What When How to Train | Sport Climbing in the Red River Gorge

The Red is unquestionably one of the most popular sport climbing destinations in the United States - and for good reason. It’s packed full of classic routes with friendly grips of textured sandstone at nearly every grade. I’ve spent many years of my life climbing in the RRG, and in my opinion, the grades with the most great routes are 11b, 12a, and 13b. Something for everybody.

What to Train

Endurance and Pump Management are the name of the game here. As with any area, you’ll be able to find technical routes, powerful routes, or just about any other style - but the real gold is in learning to climb while pumped. Very pumped. The kind of pump that makes you feel like you couldn’t possibly grab another hold. But then you do. And again.

And again.

Learning to rest on jugs is a must. Effective Red River climbers often spend 15-30 minutes - or even more for the mega pitches - on route. Much of that time is spent shaking out between short sections of slightly harder climbing. While in many areas difficulty can be strongly correlated to steepness and length, that isn’t necessarily the case in the Red. 5.11’s can be very steep and 100 feet long, and that continues to be the case through every grade. If you’ve planned a trip here, spend some time - continuous time - on steep terrain.

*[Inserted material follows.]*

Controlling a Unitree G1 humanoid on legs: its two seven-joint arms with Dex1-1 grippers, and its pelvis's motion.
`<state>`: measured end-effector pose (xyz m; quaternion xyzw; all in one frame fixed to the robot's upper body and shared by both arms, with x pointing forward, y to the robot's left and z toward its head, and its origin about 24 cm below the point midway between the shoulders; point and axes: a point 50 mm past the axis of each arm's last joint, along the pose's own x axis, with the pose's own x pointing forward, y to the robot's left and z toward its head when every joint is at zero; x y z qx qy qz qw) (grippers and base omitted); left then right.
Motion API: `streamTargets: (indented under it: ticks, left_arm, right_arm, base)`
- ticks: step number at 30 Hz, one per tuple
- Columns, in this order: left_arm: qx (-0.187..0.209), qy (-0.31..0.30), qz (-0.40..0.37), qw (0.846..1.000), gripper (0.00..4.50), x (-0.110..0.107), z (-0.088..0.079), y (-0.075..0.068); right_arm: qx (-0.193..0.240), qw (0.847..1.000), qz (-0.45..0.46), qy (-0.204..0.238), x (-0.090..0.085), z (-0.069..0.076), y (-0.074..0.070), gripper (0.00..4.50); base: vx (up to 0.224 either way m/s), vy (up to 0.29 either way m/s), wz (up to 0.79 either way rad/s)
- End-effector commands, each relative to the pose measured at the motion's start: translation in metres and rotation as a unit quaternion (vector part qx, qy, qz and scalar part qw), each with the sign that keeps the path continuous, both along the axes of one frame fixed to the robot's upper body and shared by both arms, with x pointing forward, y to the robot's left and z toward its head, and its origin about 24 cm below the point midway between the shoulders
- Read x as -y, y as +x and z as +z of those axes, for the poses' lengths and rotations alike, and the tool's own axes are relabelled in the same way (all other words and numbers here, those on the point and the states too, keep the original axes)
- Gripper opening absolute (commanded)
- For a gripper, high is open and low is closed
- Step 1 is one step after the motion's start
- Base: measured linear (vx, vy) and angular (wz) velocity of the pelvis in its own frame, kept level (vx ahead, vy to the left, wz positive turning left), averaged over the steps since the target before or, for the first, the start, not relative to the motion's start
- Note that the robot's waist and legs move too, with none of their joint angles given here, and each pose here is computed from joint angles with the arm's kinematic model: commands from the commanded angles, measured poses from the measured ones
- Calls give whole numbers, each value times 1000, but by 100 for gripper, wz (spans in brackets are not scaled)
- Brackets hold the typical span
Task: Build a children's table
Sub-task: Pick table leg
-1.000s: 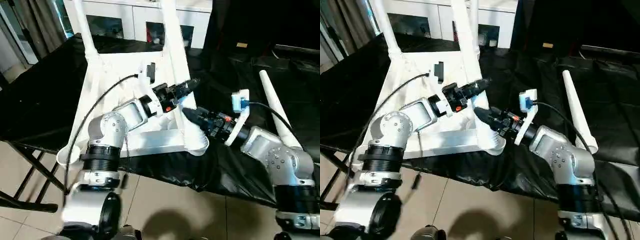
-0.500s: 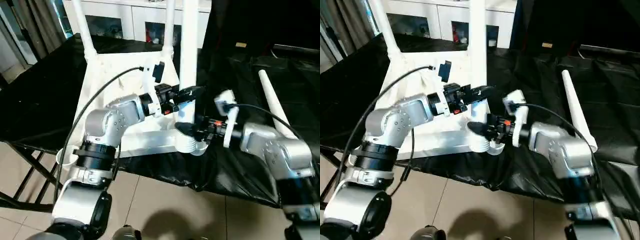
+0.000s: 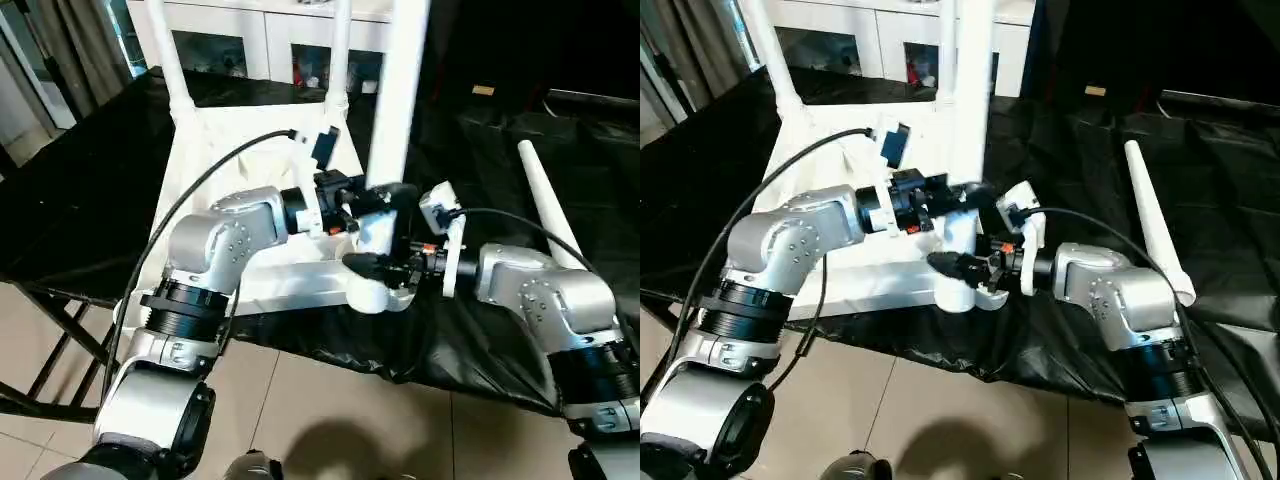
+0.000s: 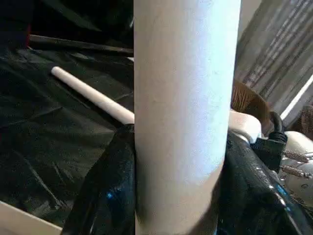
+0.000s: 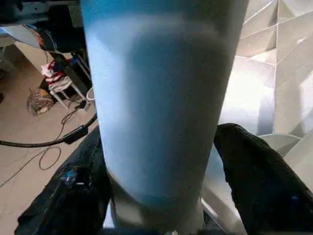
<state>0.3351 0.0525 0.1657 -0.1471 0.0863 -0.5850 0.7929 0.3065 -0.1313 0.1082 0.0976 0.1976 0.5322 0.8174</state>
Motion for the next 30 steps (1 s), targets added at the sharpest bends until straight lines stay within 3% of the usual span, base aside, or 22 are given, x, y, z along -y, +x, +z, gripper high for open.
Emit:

Most routes up to 5.13a in the RRG don’t have any single moves harder than about V4 or V5. But they have A LOT of V2 and V3 moves. I’ve seen many double digit boulderers skip the jug rests and pump out on V2 terrain just short of the chains. Don’t be that person.

When to Train

Over the past decade, the best seasons in the Red have changed a little. While October used to be the prime time, for the past few years October has seen temps in the high 90’s with humidity that feels like you’re breathing underwater. Not ideal. Instead, November is the better bet for a fall trip.

Spring can be rainy, but it’s pretty hard to get completely rained out in the Red. The terrain here is mostly overhanging - often extremely steep - and usually offers protection from spring storms. Early March through April is the prime time for a spring trip.

Ideally, you would start your training about 12 to 14 weeks out from the start of your trip or season. Because training for the style here is volume heavy for most folks, you’ll want a week or two of rest and lower volume climbing prior to your trip. I generally start my clients in December or the start of January for spring trips, and July or August for fall trips.

Kris on Transworld Depravity (5.14a) Photo by Taylor Frohmiller

How to Train for the Red River Gorge

I learned to climb in the Red, and I’ve trained literally thousands of climbers for successful Red River campaigns. How you approach your training depends on what level you are climbing at, and there are some things you’ll need to learn along the way, that while not unique to this area, are certainly part of the fabric of climbing here.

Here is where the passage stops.